In Catalonia, the occupancy of the ICU beds is already 32 %, in Melilla it is close to 30% and in six other autonomous communities (Aragón, Cantabria, Castilla y León, Comunidad Valenciana, Navarra and País Vasco) it exceeds 20%. Only Galicia and Andalusia are at low risk in this regard, below 10%.
In this sense, the great unknown is the severity of the infection causing omicron: some studies suggest that it is milder than delta, but there are no certainties yet. And even in that case, given that vaccines are not infallible and there is always a percentage of people who end up becoming seriously ill, an explosion of cases can end up collapsing primary care, first, and then hospitals.
Deaths are stable
In light of the data that Health has published for a few weeks on infections, hospitalizations and deaths of vaccinated and unvaccinated in the previous eight weeks, it seems that omicron is better able to bypass vaccines to cause infections, but they still provide remarkable protection against the most serious symptoms of COVID-19.

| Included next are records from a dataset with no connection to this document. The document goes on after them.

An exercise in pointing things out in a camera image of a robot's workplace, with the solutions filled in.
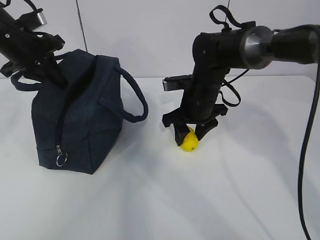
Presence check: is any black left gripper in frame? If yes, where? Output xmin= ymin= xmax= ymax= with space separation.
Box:
xmin=0 ymin=33 xmax=68 ymax=87

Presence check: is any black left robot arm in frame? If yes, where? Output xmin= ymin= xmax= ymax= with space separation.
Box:
xmin=0 ymin=8 xmax=68 ymax=89

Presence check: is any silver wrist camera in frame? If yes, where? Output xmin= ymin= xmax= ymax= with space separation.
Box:
xmin=162 ymin=74 xmax=192 ymax=92
xmin=16 ymin=8 xmax=48 ymax=32

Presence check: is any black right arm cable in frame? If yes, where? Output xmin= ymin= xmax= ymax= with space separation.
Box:
xmin=297 ymin=24 xmax=320 ymax=240

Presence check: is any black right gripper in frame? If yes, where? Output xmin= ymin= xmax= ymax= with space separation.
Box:
xmin=162 ymin=103 xmax=228 ymax=146

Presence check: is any navy blue fabric lunch bag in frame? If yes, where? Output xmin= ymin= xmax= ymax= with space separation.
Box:
xmin=10 ymin=49 xmax=149 ymax=174

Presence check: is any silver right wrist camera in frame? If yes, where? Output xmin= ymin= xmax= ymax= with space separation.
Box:
xmin=162 ymin=74 xmax=192 ymax=92

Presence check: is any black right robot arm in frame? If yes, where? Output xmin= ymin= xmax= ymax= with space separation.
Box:
xmin=162 ymin=24 xmax=320 ymax=146

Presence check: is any yellow lemon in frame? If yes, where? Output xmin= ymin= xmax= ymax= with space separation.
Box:
xmin=180 ymin=127 xmax=199 ymax=152

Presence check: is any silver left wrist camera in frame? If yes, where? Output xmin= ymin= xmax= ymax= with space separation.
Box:
xmin=16 ymin=8 xmax=48 ymax=32

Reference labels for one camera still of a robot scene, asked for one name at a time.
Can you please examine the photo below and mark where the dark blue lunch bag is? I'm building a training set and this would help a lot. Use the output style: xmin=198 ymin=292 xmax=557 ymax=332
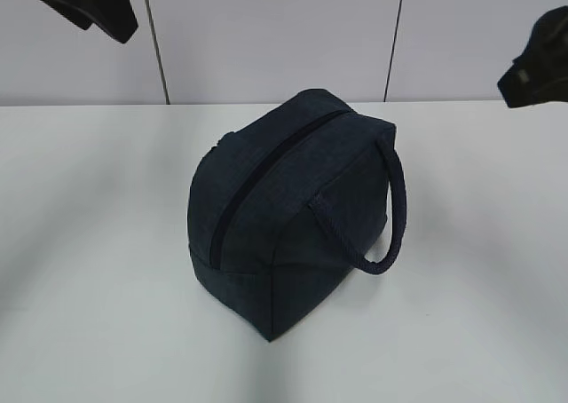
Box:
xmin=187 ymin=89 xmax=407 ymax=342

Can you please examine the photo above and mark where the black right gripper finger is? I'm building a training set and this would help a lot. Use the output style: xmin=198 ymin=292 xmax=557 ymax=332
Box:
xmin=497 ymin=5 xmax=567 ymax=108

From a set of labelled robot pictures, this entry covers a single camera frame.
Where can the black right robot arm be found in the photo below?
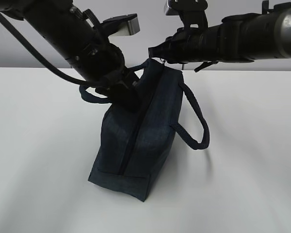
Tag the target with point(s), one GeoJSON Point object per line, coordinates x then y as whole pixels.
{"type": "Point", "coordinates": [238, 39]}

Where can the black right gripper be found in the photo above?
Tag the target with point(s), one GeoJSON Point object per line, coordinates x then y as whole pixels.
{"type": "Point", "coordinates": [189, 46]}

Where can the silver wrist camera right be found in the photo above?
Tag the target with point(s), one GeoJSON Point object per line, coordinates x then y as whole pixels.
{"type": "Point", "coordinates": [175, 7]}

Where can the dark navy lunch bag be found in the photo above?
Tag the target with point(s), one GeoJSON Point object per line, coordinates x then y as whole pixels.
{"type": "Point", "coordinates": [134, 146]}

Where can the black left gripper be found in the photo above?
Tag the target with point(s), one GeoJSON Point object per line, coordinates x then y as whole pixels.
{"type": "Point", "coordinates": [101, 64]}

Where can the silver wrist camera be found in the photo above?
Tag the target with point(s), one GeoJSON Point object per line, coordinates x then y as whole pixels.
{"type": "Point", "coordinates": [125, 25]}
{"type": "Point", "coordinates": [175, 7]}

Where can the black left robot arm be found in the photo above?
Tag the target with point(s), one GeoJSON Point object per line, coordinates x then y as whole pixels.
{"type": "Point", "coordinates": [57, 21]}

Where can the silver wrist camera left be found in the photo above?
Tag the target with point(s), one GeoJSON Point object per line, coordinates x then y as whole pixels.
{"type": "Point", "coordinates": [125, 25]}

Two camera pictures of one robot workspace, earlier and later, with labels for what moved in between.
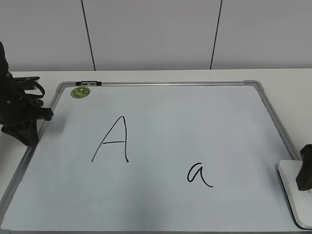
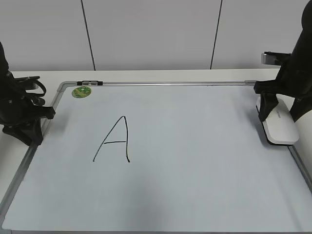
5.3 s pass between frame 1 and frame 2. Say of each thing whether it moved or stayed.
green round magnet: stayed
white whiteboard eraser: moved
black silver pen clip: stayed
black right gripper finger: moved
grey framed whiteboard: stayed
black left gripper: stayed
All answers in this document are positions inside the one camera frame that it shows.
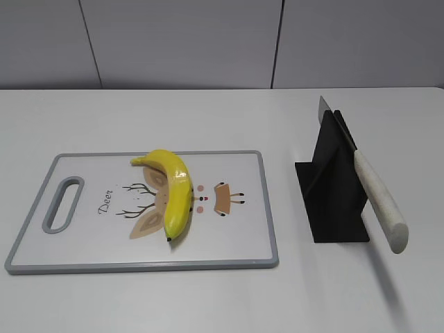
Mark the white-handled kitchen knife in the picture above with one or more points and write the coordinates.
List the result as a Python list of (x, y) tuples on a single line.
[(383, 204)]

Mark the yellow plastic banana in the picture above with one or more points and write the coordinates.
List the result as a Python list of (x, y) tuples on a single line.
[(176, 209)]

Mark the black knife stand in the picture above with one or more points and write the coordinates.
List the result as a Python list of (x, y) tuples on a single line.
[(333, 195)]

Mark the white grey-rimmed cutting board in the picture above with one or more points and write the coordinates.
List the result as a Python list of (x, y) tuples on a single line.
[(95, 213)]

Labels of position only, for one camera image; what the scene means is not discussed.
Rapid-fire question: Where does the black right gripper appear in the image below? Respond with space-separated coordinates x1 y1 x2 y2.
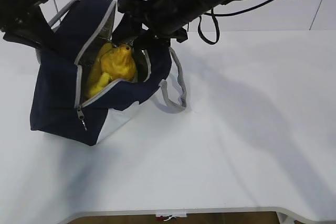
112 0 188 50

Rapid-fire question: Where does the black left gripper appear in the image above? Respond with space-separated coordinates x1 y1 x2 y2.
1 0 57 50

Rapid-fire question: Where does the yellow pear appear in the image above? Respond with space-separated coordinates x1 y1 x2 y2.
100 43 137 81

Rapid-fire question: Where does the yellow banana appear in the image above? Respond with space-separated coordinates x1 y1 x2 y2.
85 43 114 99

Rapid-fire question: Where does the navy and white lunch bag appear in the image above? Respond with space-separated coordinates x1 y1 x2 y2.
30 0 186 146

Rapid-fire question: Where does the white tag under table edge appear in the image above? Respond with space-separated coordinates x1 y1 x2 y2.
155 209 187 222

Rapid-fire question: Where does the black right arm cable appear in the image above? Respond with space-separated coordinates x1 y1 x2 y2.
198 0 279 45

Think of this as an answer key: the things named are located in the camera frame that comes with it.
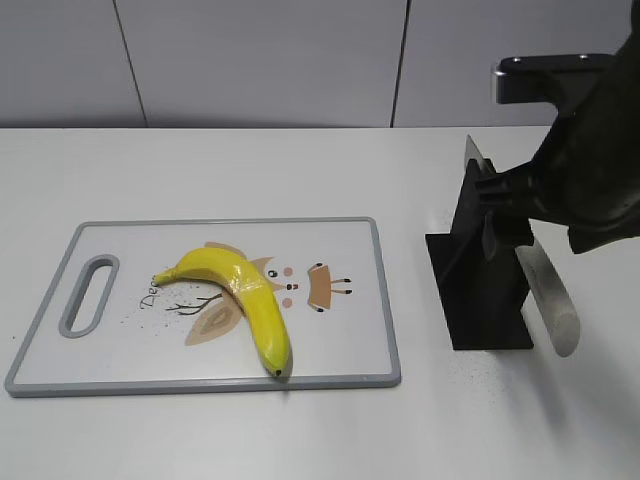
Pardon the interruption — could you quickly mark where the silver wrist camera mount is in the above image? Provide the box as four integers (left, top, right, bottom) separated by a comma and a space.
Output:
493, 53, 614, 106

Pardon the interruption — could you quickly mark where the black knife stand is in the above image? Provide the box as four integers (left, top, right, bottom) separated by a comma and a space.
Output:
425, 155, 533, 351

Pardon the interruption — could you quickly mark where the knife with white handle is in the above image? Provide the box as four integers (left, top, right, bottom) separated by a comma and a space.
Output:
464, 137, 581, 357

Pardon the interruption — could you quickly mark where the white grey-rimmed cutting board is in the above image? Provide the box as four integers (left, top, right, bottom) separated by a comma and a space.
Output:
5, 217, 401, 397

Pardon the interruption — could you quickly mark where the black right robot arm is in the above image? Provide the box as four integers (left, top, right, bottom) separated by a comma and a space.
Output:
476, 11, 639, 254

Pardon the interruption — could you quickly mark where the yellow plastic banana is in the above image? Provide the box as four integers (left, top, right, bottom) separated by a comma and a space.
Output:
153, 247, 291, 377

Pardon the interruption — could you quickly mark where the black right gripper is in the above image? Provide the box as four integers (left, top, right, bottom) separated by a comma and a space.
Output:
475, 108, 639, 261

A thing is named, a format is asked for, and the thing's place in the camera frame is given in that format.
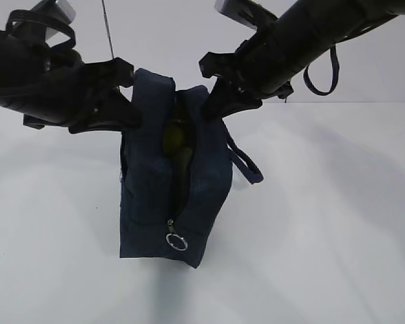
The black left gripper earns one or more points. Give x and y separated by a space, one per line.
50 86

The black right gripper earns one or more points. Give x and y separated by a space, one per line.
277 51

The yellow lemon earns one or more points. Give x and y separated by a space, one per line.
173 138

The navy blue fabric bag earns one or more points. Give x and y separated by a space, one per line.
157 219

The green cucumber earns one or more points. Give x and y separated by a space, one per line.
179 113

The green lidded glass container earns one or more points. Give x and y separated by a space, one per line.
182 161

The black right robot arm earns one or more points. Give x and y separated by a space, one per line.
332 22

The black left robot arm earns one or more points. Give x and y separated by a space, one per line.
23 30

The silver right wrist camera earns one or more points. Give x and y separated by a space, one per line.
237 11

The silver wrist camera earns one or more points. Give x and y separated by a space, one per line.
51 18
237 11

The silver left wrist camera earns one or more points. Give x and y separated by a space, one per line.
51 18

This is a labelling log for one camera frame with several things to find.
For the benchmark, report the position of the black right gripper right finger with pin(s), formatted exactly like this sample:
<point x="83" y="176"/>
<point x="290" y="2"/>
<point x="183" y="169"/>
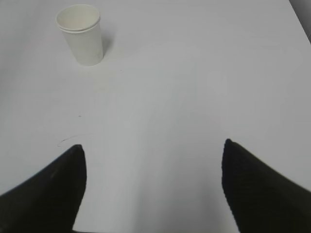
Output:
<point x="262" y="200"/>

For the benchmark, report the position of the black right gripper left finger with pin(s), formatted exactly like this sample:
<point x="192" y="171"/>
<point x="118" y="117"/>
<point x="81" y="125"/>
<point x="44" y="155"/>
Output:
<point x="49" y="201"/>

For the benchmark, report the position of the white paper cup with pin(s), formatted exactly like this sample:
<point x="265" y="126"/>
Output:
<point x="80" y="25"/>

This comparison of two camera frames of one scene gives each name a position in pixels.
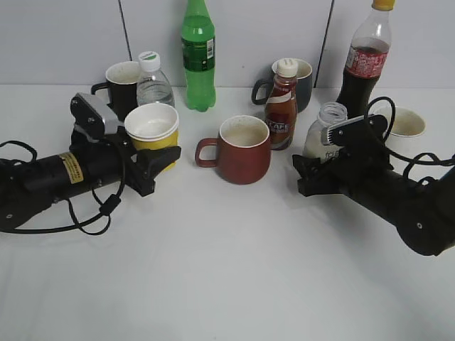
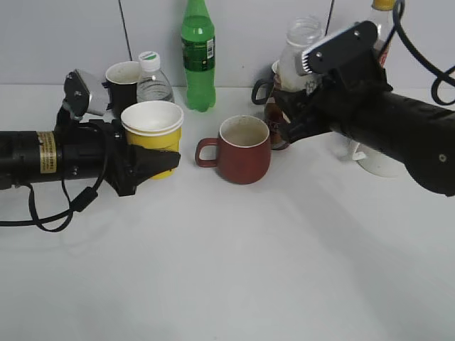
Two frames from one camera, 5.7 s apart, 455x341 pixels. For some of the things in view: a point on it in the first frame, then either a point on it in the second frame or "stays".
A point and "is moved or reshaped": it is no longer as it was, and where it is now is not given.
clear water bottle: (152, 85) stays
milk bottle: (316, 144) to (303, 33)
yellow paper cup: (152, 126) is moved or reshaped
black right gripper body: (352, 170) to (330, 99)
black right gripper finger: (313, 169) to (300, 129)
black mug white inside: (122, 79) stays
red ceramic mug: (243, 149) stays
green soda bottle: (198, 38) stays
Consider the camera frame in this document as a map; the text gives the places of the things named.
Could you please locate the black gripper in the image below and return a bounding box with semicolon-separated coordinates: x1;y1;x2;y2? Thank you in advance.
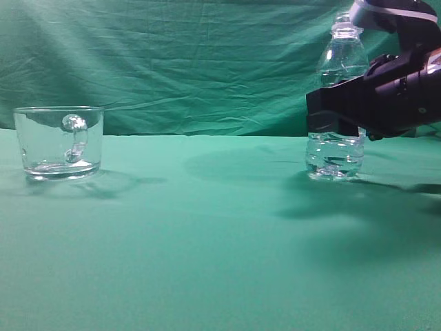
306;46;440;140

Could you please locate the clear plastic water bottle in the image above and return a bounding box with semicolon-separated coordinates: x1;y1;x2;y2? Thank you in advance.
305;12;369;180

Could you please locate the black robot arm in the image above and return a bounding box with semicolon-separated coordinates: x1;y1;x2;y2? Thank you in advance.
306;1;440;140

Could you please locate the green backdrop cloth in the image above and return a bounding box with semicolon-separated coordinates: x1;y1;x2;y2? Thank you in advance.
1;1;351;137

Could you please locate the green table cloth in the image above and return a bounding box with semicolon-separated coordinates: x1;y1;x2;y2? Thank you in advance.
1;130;440;330

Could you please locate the clear glass mug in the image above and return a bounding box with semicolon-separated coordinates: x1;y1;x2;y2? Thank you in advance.
13;106;103;181

For example, at the end of November, the rate of hospitalized among those vaccinated between 30 and 59 years old was 0.4%, compared to 3.9% of those who were not vaccinated, while in the range between 60 and 79 years old the difference it was more remarkable, 2% by 35.7%, respectively. In the second week of December, with omicron already circulating, the rate has risen to 1.03% for vaccinated and 7.57% for non-vaccinated between 30 and 59 years, while, for those between 60 and 79 years , is 5.27% and 81.22%. That is to say, the probability of ending up hospitalized is between six and 14 times lower if you are vaccinated.
All of this can be seen in deaths, which is the only indicator that, for the moment, remains stable despite the sixth wave: the weekly average of deaths from COVID-19 continues at around 30, when at the peak of the third wave it approached 900 deaths. The effect of the last explosion of contagions, however, can also be noticed there in the coming weeks, so everything invites the prudence, even at the cost of the Christmas holidays.
George Holan is chief editor at Plainsmen Post and has articles published in many notable publications in the last decade.